WHAT IS NEEDED: Without skipping or changing anything, print all the entries.

INFORMATION SUPPLIED:
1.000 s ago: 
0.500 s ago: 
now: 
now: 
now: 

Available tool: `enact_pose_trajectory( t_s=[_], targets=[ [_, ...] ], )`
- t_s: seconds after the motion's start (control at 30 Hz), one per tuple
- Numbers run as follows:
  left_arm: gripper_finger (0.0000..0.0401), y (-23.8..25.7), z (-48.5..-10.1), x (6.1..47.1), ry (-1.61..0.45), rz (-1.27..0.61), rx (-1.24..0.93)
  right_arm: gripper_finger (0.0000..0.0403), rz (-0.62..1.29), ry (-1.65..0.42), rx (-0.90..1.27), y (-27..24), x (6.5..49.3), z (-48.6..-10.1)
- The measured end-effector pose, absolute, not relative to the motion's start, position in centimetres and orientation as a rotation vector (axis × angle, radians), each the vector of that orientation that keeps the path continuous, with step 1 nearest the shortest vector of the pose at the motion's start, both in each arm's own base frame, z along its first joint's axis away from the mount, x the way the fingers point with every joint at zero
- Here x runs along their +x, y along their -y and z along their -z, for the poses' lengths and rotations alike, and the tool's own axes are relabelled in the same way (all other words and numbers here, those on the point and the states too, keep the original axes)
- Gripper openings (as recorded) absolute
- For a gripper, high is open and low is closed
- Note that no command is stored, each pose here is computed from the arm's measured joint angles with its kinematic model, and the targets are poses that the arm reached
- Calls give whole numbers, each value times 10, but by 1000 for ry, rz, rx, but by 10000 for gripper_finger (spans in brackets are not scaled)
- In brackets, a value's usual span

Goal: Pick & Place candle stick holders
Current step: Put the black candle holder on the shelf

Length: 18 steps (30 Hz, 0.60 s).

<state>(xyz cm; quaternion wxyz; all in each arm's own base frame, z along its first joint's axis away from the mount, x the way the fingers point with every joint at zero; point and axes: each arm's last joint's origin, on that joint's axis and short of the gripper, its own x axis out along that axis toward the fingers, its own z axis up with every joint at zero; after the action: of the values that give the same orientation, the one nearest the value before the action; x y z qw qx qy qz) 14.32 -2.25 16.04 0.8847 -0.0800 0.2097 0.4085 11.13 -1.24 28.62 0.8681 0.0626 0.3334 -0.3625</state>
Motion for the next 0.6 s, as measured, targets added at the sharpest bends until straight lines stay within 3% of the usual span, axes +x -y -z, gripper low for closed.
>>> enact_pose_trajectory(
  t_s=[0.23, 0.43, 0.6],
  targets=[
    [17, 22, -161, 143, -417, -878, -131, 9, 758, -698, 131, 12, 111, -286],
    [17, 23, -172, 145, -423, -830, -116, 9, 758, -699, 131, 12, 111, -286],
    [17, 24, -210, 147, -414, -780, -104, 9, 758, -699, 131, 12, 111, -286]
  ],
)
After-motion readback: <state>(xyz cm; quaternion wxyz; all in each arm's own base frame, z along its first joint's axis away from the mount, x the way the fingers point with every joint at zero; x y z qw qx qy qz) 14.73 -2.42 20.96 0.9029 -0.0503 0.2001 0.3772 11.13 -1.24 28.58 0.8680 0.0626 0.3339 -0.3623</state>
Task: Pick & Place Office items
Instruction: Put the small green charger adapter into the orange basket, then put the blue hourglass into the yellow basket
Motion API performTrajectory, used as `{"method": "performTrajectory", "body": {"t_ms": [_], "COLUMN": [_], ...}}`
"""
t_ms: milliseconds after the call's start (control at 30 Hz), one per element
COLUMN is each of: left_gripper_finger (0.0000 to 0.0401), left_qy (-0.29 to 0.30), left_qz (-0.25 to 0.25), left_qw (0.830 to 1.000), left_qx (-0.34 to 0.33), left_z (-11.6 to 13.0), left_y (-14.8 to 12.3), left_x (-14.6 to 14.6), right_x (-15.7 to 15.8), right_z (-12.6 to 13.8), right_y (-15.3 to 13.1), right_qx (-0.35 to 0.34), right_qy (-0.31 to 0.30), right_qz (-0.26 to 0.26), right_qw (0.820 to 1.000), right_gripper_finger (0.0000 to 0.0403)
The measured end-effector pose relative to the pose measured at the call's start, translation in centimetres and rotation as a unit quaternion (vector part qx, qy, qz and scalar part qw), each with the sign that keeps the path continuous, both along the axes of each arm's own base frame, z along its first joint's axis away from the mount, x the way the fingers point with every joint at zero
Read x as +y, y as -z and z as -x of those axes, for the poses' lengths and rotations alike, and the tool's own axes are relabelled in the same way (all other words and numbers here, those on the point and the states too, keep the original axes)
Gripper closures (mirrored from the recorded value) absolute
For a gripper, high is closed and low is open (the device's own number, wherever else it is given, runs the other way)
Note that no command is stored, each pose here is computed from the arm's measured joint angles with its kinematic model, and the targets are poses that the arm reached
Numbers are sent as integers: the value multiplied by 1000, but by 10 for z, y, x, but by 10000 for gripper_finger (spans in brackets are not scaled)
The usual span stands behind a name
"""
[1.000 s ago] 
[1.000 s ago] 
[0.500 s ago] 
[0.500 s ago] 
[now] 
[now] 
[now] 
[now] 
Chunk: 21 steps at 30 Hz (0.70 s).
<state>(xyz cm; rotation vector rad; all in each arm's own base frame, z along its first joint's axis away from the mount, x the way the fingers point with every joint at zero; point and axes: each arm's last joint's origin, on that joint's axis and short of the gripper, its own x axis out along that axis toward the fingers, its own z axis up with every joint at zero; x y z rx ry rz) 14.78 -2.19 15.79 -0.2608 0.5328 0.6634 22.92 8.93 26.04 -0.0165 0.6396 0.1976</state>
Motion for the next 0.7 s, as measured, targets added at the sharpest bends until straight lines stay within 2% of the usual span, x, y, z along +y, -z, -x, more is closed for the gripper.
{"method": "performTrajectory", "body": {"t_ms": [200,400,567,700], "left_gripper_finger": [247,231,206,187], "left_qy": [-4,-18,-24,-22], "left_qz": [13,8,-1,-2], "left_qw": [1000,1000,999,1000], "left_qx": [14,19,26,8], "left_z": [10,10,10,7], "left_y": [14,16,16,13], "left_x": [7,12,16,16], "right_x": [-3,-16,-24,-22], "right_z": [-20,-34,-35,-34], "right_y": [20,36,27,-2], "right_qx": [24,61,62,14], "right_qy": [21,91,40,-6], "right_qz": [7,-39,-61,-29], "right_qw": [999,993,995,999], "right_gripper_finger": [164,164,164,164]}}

SOLUTION:
1.000 s ago: 
0.500 s ago: 
now: 
now: 
now: 

Available tool: `enact_pose_trajectory( t_s=[_], targets=[ [_, ...] ], )`
- t_s: seconds after the motion's start (control at 30 Hz), one per tuple
- Numbers run as follows:
  left_arm: gripper_finger (0.0000..0.0401), y (-23.8..25.7), z (-48.5..-10.1), x (6.1..47.1), ry (-1.61..0.45), rz (-1.27..0.61), rx (-1.24..0.93)
  right_arm: gripper_finger (0.0000..0.0403), rz (-0.62..1.29), ry (-1.65..0.42), rx (-0.90..1.27), y (-27..24), x (6.5..49.3), z (-48.6..-10.1)
- The measured end-effector pose, absolute, not relative to the motion's start, position in centimetres and orientation as a rotation vector (axis × angle, radians), each the vector of that orientation that keeps the path continuous, with step 1 nearest the shortest vector of the pose at the motion's start, both in each arm's own base frame, z along its first joint's axis away from the mount, x the way the fingers point with every joint at zero
- Here x runs along their +x, y along their -y and z along their -z, for the poses' lengths and rotations alike, and the tool's own axes are relabelled in the same way (all other words and numbers here, those on the point and the states too, keep the original axes)
- Gripper openings (as recorded) absolute
- For a gripper, high is open and low is closed
- Note that no command is stored, each pose here is computed from the arm's measured joint angles with its kinematic model, and the targets are poses that the arm reached
- Calls give whole numbers, each value times 10, but by 1000 for ry, rz, rx, but by 10000 for gripper_finger (spans in brackets are not scaled)
- In brackets, a value's usual span

Goal: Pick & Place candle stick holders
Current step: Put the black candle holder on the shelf

Length: 18 steps (30 Hz, 0.60 s).

<state>(xyz cm; quaternion wxyz; all in each arm's own base frame, z along its first joint's axis away from the mount, x the way the fingers point with every joint at zero; point and axes: each arm's last joint's origin, on that joint's axis and short of the gripper, its own x axis out along that axis toward the fingers, its own z axis up with every joint at zero; after the action: of the values that give the same orientation, the one nearest the value before the action; x y z qw qx qy qz) 14.32 -2.25 16.04 0.8847 -0.0800 0.2097 0.4085 11.13 -1.24 28.62 0.8681 0.0626 0.3334 -0.3625</state>
Motion for the next 0.6 s, as measured, targets added at the sharpest bends until straight lines stay within 3% of the usual span, axes +x -y -z, gripper low for closed.
>>> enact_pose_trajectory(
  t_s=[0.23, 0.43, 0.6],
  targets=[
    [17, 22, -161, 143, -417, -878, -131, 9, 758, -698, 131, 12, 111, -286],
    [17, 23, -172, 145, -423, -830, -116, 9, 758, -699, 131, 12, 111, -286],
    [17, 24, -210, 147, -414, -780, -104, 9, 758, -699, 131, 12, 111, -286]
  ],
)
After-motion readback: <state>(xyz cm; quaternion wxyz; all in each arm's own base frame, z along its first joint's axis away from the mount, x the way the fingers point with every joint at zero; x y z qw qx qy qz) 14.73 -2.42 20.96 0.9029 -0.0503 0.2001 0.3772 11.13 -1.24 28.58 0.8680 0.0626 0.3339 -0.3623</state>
Task: Pick & Place Office items
Instruction: Put the small green charger adapter into the orange basket, then put the blue hourglass into the yellow basket
Motion API performTrajectory, used as `{"method": "performTrajectory", "body": {"t_ms": [_], "COLUMN": [_], ...}}`
"""
t_ms: milliseconds after the call's start (control at 30 Hz), one per element
COLUMN is each of: left_gripper_finger (0.0000 to 0.0401), left_qy (-0.29 to 0.30), left_qz (-0.25 to 0.25), left_qw (0.830 to 1.000), left_qx (-0.34 to 0.33), left_z (-11.6 to 13.0), left_y (-14.8 to 12.3), left_x (-14.6 to 14.6), right_x (-15.7 to 15.8), right_z (-12.6 to 13.8), right_y (-15.3 to 13.1), right_qx (-0.35 to 0.34), right_qy (-0.31 to 0.30), right_qz (-0.26 to 0.26), right_qw (0.820 to 1.000), right_gripper_finger (0.0000 to 0.0403)
The measured end-effector pose relative to the pose measured at the call's start, translation in centimetres and rotation as a unit quaternion (vector part qx, qy, qz and scalar part qw), each with the sign that keeps the path continuous, both along the axes of each arm's own base frame, z along its first joint's axis away from the mount, x the way the fingers point with every joint at zero
Read x as +y, y as -z and z as -x of those axes, for the poses' lengths and rotations alike, and the tool's own axes are relabelled in the same way (all other words and numbers here, those on the point and the states too, keep the original axes)
Gripper closures (mirrored from the recorded value) absolute
For a gripper, high is closed and low is open (the device's own number, wherever else it is given, runs the other way)
Note that no command is stored, each pose here is computed from the arm's measured joint angles with its kinematic model, and the targets are poses that the arm reached
Numbers are sent as integers: the value multiplied by 1000, but by 10 for z, y, x, but by 10000 for gripper_finger (spans in brackets are not scaled)
The usual span stands behind a name
"""
[1.000 s ago] 
[1.000 s ago] 
[0.500 s ago] 
[0.500 s ago] 
[now] 
[now] 
[now] 
[now] 
Chunk: 21 steps at 30 Hz (0.70 s).
<state>(xyz cm; rotation vector rad; all in each arm's own base frame, z along its first joint's axis away from the mount, x the way the fingers point with every joint at zero; point and axes: each arm's last joint's origin, on that joint's axis and short of the gripper, its own x axis out along that axis toward the fingers, its own z axis up with every joint at zero; x y z rx ry rz) 14.78 -2.19 15.79 -0.2608 0.5328 0.6634 22.92 8.93 26.04 -0.0165 0.6396 0.1976</state>
Motion for the next 0.7 s, as measured, targets added at the sharpest bends until straight lines stay within 2% of the usual span, x, y, z along +y, -z, -x, more is closed for the gripper.
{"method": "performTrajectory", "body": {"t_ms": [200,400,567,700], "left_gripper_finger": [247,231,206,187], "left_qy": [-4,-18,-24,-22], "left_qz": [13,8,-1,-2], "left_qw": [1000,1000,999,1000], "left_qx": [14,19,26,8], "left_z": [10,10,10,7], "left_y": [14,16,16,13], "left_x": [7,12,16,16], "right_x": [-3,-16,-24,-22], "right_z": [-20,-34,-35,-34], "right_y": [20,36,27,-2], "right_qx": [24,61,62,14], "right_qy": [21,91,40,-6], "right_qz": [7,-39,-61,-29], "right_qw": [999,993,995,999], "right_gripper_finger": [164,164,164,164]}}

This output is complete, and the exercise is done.